Now we can start to make first updates on our database. Let’s create a table with personal data, in two separate files:

# V1__create_person_table.sql
CREATE TABLE person (
    ID              SERIAL PRIMARY KEY,
    NAME            TEXT          NOT NULL,
    AGE             INT           NOT NULL,
    ADDRESS_STREET  VARCHAR(50),
    ADDRESS_CITY    VARCHAR(50),
    ADDRESS_ZIP     INT,
    ADDRESS_COUNTRY VARCHAR(50)
);

# V2__insert_person_data.sql
INSERT INTO person VALUES (NULL,'Bruce Wayne',18,'1007 Mountain Drive','Gotham',53540,'USA');
INSERT INTO person VALUES (NULL,'Donald Duck',84,'Disneyland Resort','Anaheim',92803,'USA');

You can commit these scripts directly in the code repository, to track the database structure on one side and automate the filling of mock data for testing or dev purposes.

A ./flyway migrate will roll out all scripts on the database, updating the DB and filling it as described in your fixtures.

This allows you to roll out versioned changes to databases in situations where the framework you use does not offer you the tools to track, migrate and generate fixtures.

It is recommended to keep the migrations as small as possible, and in the case of schema changes, special attention should be paid to ensure applications can work with the old and new database schema for a certain period of time.

This time can be used by the applications to switch to the new schema.
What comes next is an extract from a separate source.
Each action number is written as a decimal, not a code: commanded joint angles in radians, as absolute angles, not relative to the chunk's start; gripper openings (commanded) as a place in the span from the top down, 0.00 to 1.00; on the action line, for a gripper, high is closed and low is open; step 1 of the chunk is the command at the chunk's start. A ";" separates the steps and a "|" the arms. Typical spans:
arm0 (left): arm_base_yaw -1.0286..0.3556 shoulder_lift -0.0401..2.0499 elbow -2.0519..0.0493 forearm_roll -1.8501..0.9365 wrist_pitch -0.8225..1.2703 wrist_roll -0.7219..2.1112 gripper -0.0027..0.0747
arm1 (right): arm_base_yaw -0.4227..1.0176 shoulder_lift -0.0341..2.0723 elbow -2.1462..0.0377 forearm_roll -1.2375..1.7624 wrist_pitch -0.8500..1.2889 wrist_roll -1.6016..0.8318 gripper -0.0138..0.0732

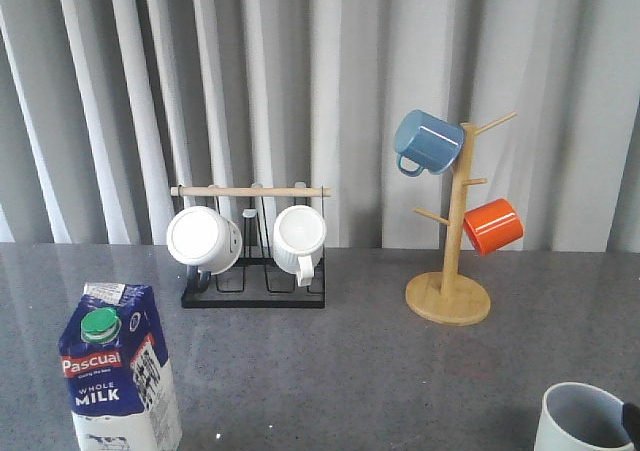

This is called a transition phase. Interested readers are referred to the following reading, in which a migration of a Split Table with a transition phase is carried out.

Continuous Integration of Database Changes: a Jenkins Template

To put in practice Agile principles, developers commonly test changes in the codebase via a CI build server, ensuring the code they produce is always working. With the above building blocks in place we can now integrate the DB tests via DbFit, as well as the database migrations via Flyway, directly into the pipeline.

The best way to do this is to provide your own CI database, which the Build Server uses for Continuous Integration. If you use Jenkins, a definition of the pipeline based on a Jenkinsfile could look as follows:

pipeline {
    agent any

    stages {
        stage('Build Application') {
            ### Build Application Pipeline Part ###
        }
        stage('INT - DB Migration') {
            environment {
                FLYWAY_LOCATIONS = 'filesystem:./sql'
                FLYWAY_URL = 'jdbc:postgresql://185.150.10.24:5432/evodb'
                FLYWAY_USER = 'flyway'
                FLYWAY_PASSWORD = $INT_FLYWAY_PASSWORD
                FLYWAY_SCHEMAS = 'evolutionary-db-design'
            }
            steps {
                echo 'Run Flyway Migration'
                sh '/opt/flyway-5.1.3/flyway migrate'
            }
        }
        stage('INT - Fitnesse Tests') {
            steps {
                sh '/opt/dbfit/startFitnesse.sh -v -o -r "test/fitnesse" -f /opt/dbfit/plugins.properties -d "$(pwd)" -c "MainSuite?suite&format=text"'
            }
        }
        stage('INT - Deployment') {
            ### Application Deployment Pipeline Part ###
        }
        stage('INT - Application Tests') {
            ### Application Tests Pipeline Part ###
        }
    }
}

The pipeline could easily include stages for additional environments such as Test, QA or Prod, which automatically map the deployment and tests.

Evolutionary Database Design in the Cloud is About Disposable Machines

It can be worthwhile to consider databases as a separate unit, so that the quality of the deployments, tests and maintenance of the database itself can be increased.

Above all, the flexibility and scalability of the cloud brings decisive advantages here. Databases can be set up and dismantled together with the virtual machines as required, and Continuos Integration pipelines can be set-up and torn down alongside the build server on demand, with no resource consumption during idle times.